> [Records provided]:
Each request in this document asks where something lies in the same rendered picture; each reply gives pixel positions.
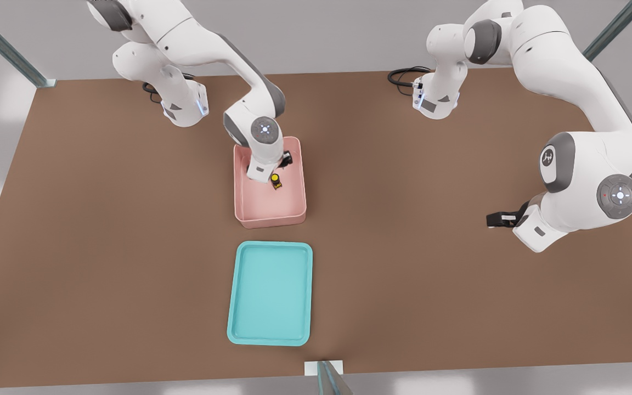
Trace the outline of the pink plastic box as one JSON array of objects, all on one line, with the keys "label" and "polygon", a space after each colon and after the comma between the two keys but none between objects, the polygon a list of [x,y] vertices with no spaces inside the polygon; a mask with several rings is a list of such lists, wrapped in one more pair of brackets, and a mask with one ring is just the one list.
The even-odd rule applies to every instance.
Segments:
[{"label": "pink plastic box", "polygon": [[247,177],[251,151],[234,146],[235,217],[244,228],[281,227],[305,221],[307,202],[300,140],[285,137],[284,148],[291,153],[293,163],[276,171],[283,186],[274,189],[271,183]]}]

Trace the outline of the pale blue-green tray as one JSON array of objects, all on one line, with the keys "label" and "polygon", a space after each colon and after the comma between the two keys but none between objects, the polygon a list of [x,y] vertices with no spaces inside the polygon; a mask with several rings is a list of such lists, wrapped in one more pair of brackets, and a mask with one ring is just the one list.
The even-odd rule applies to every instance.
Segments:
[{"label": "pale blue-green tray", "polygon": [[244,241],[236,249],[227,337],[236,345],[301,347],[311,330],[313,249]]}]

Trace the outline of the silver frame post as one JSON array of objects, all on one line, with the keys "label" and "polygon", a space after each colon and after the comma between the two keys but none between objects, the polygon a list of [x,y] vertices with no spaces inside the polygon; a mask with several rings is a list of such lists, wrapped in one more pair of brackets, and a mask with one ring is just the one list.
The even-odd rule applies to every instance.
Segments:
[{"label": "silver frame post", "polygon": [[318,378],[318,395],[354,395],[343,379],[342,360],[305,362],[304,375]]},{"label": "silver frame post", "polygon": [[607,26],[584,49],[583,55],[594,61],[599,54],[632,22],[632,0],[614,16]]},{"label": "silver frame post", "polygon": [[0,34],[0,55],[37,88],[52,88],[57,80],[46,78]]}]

--

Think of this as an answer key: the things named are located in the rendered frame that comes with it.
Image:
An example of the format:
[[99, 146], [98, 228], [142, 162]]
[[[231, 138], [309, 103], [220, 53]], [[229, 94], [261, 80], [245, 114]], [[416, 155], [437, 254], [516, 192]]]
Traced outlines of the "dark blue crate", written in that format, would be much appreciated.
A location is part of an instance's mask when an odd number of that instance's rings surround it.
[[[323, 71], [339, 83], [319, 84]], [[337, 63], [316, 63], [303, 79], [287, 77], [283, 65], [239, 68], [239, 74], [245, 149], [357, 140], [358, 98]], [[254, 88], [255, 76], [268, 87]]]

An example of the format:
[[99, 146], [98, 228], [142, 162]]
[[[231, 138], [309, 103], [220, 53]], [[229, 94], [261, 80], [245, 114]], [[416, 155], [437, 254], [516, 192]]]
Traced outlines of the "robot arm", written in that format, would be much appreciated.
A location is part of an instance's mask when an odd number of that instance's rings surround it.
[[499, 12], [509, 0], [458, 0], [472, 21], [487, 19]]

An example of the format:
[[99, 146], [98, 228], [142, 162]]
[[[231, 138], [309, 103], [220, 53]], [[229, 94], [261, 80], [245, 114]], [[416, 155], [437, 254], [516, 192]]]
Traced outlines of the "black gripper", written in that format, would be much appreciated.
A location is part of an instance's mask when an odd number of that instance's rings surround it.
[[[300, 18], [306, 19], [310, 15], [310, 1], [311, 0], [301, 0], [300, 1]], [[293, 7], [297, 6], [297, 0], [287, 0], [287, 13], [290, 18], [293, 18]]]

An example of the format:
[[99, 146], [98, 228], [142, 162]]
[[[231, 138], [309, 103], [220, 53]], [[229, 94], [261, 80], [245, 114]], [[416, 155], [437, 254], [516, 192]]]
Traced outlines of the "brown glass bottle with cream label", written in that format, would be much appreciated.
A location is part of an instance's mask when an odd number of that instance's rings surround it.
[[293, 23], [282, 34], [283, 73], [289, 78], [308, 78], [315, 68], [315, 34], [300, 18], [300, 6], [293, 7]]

* * *

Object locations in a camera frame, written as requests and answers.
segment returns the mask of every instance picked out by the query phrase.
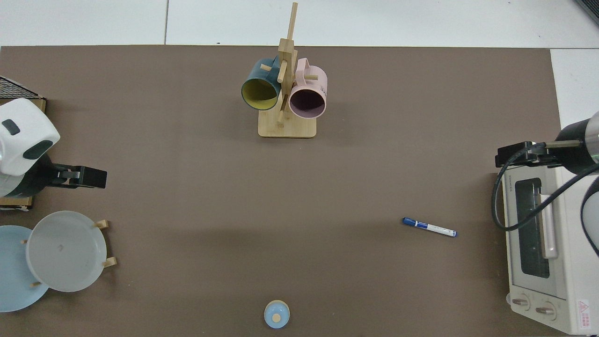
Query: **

> [Activity]:
Lines of the data above that include the string "with" must each be copied.

> [Expected answer]:
Trace the outline of the pink plastic box as one JSON array of objects, all on one line, with the keys "label" and "polygon", a space after each colon and after the comma between the two keys but none between objects, the polygon a list of [x,y] vertices with no spaces inside the polygon; a mask with several rings is a list of such lists, wrapped in one more pair of brackets, and a mask with one ring is just the one list.
Trace the outline of the pale blue-green tray as one JSON array of objects, all on one line, with the keys "label" and "polygon", a space after each colon and after the comma between the two keys but none between objects, the polygon a list of [x,y] vertices with no spaces inside the polygon; a mask with several rings is a list of such lists, wrapped in one more pair of brackets, and a mask with one ring is just the one list.
Trace the outline of the silver frame post as one JSON array of objects, all on one line, with the keys "label" and "polygon", a space after each colon and after the comma between the two keys but none between objects, the polygon a list of [x,y] vertices with no spaces inside the polygon; a mask with several rings is a list of such lists, wrapped in one more pair of brackets, and a mask with one ring is just the one list.
Think of this as an answer key: the things named are located in the rendered frame that comes with it.
Traced outlines of the "brown glass bottle with cream label", written in that format, would be much appreciated.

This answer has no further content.